Gather all lines in the records below that include the word "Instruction".

### Supplied material
· · · ·

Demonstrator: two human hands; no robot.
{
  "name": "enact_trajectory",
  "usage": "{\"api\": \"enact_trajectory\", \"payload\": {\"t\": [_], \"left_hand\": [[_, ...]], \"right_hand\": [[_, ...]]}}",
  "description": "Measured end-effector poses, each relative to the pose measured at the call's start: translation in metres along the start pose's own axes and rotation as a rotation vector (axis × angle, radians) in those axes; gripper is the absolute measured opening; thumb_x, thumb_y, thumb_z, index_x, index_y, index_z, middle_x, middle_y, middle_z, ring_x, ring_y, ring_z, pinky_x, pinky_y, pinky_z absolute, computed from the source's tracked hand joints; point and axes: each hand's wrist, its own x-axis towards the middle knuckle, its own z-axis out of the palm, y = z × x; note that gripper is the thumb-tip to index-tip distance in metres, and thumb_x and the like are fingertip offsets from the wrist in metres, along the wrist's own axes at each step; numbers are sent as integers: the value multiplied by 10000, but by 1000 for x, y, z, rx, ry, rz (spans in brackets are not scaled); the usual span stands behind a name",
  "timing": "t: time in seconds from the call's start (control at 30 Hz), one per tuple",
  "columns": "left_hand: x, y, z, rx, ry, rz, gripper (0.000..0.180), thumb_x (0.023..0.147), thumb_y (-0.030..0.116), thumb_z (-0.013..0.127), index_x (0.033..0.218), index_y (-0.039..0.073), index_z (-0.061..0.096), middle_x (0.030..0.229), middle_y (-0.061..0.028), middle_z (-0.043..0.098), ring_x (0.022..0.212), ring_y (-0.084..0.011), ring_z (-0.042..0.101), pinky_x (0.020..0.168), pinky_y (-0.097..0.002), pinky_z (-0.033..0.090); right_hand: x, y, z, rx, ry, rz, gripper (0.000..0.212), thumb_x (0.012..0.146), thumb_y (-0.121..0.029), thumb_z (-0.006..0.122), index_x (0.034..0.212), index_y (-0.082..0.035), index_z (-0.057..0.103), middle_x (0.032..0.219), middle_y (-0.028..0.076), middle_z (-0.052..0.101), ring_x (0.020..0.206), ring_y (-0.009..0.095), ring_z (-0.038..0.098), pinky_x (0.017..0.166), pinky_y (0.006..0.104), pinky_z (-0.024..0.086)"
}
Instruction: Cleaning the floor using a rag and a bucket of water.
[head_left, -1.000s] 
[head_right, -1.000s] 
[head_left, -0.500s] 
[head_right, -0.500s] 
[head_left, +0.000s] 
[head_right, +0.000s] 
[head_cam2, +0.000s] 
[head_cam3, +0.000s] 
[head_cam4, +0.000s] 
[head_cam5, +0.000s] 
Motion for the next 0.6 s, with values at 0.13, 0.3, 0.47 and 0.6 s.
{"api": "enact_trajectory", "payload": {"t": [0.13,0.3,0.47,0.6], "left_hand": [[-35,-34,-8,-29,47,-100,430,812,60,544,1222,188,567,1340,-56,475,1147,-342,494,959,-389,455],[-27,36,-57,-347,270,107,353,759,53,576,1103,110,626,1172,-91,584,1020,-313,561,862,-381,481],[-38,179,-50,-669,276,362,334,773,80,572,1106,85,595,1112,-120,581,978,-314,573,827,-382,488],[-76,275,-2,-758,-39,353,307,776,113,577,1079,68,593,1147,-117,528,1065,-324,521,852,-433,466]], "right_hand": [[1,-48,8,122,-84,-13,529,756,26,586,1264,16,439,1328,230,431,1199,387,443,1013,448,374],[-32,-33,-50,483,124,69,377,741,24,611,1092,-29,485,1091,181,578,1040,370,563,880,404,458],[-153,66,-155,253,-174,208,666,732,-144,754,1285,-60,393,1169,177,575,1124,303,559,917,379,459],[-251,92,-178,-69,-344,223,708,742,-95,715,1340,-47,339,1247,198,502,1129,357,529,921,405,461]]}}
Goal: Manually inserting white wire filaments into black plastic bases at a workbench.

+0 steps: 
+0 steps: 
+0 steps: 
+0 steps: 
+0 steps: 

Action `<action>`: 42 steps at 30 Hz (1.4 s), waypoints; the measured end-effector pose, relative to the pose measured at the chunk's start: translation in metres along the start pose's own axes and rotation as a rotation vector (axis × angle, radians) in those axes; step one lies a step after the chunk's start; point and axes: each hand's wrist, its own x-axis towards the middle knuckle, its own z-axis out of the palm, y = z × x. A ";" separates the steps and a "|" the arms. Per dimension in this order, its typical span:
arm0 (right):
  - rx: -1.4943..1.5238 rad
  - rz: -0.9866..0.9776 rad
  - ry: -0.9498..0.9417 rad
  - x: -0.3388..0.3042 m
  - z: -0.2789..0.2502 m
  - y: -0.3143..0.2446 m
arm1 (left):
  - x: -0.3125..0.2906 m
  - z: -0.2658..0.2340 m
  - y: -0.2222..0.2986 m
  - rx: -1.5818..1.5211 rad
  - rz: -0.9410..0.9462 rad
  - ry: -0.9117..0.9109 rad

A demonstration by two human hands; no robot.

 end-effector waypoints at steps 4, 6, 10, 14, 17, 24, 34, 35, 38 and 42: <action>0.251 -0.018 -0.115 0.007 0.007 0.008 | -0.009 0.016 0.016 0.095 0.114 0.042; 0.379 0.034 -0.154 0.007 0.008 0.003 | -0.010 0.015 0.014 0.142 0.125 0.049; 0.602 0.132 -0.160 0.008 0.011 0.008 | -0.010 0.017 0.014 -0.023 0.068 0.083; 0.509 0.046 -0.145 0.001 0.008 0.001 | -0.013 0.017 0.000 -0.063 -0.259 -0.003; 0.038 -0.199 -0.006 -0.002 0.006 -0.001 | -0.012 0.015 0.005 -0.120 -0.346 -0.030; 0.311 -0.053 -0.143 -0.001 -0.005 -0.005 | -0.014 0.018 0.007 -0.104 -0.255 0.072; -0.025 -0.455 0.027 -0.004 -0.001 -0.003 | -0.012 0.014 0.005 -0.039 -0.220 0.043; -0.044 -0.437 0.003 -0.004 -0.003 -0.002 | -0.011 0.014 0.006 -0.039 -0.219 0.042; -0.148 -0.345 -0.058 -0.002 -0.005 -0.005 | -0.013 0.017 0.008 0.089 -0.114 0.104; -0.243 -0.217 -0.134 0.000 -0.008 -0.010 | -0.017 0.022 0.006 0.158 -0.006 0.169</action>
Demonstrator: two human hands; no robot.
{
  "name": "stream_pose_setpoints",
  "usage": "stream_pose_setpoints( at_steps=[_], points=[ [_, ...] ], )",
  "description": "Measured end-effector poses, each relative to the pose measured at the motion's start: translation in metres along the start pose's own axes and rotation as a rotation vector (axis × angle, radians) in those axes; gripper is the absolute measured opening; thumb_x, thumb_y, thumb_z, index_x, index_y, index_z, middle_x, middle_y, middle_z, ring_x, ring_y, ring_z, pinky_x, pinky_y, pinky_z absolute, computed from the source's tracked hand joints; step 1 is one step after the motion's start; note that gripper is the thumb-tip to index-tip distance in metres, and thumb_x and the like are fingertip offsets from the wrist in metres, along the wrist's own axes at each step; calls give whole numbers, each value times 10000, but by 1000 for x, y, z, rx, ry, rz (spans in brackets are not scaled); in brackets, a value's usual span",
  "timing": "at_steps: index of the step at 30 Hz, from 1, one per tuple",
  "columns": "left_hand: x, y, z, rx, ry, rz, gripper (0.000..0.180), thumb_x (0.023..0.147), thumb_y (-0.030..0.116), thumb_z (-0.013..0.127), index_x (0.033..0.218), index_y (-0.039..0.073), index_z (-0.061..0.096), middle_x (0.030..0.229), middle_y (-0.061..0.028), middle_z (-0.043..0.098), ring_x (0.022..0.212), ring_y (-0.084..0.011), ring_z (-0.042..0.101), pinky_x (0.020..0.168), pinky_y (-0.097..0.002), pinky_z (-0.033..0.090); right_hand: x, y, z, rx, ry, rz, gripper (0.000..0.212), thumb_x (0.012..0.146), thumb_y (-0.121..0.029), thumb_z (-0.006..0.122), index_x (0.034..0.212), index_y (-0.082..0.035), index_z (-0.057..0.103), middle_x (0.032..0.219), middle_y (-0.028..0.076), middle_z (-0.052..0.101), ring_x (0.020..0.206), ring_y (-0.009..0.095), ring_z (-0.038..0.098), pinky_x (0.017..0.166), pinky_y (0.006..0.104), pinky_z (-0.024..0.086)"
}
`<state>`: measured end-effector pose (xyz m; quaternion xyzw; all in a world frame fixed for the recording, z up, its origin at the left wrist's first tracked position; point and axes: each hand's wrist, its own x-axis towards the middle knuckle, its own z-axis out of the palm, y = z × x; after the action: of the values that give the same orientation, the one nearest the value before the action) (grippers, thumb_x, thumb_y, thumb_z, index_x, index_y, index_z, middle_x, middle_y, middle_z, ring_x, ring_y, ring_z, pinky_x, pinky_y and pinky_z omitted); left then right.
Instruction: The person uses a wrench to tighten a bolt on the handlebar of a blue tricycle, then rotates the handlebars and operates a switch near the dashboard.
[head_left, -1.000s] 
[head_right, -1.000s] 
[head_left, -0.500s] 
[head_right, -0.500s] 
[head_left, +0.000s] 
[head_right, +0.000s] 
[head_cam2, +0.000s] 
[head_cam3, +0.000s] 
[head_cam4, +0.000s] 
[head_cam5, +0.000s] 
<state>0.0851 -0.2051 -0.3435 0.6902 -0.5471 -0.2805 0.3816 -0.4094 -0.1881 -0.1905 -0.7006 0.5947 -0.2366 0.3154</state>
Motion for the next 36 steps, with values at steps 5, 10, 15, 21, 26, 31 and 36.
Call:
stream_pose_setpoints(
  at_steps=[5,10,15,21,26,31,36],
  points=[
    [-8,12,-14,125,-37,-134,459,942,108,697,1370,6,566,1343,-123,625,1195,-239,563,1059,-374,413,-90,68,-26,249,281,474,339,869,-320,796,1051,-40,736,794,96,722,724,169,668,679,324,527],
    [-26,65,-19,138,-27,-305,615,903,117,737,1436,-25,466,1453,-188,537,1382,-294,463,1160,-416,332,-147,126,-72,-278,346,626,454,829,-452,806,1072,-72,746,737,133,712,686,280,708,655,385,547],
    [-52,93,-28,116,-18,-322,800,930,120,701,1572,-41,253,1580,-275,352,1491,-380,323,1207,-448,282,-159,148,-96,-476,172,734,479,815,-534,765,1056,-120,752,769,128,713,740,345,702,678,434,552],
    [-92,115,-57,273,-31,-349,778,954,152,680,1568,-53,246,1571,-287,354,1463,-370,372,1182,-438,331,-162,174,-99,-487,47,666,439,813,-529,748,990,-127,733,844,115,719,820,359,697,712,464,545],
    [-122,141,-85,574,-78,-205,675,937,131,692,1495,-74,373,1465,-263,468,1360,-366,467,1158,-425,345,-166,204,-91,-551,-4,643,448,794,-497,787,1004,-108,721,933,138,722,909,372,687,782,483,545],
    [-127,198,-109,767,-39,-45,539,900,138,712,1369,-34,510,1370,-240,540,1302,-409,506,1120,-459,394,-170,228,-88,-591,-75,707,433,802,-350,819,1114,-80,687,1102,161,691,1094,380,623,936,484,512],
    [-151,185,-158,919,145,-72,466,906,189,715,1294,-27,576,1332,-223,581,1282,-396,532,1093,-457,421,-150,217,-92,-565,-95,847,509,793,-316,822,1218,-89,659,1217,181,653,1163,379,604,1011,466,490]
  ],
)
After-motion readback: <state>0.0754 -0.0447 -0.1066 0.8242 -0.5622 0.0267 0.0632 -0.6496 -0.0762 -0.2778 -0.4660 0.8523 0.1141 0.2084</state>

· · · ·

### Result of this task
Instruction: Cleaning the floor using a rag and a bucket of water.
Instruction: The person uses a wrench to tighten a bolt on the handlebar of a blue tricycle, then rotates the handlebars and operates a switch near the dashboard.

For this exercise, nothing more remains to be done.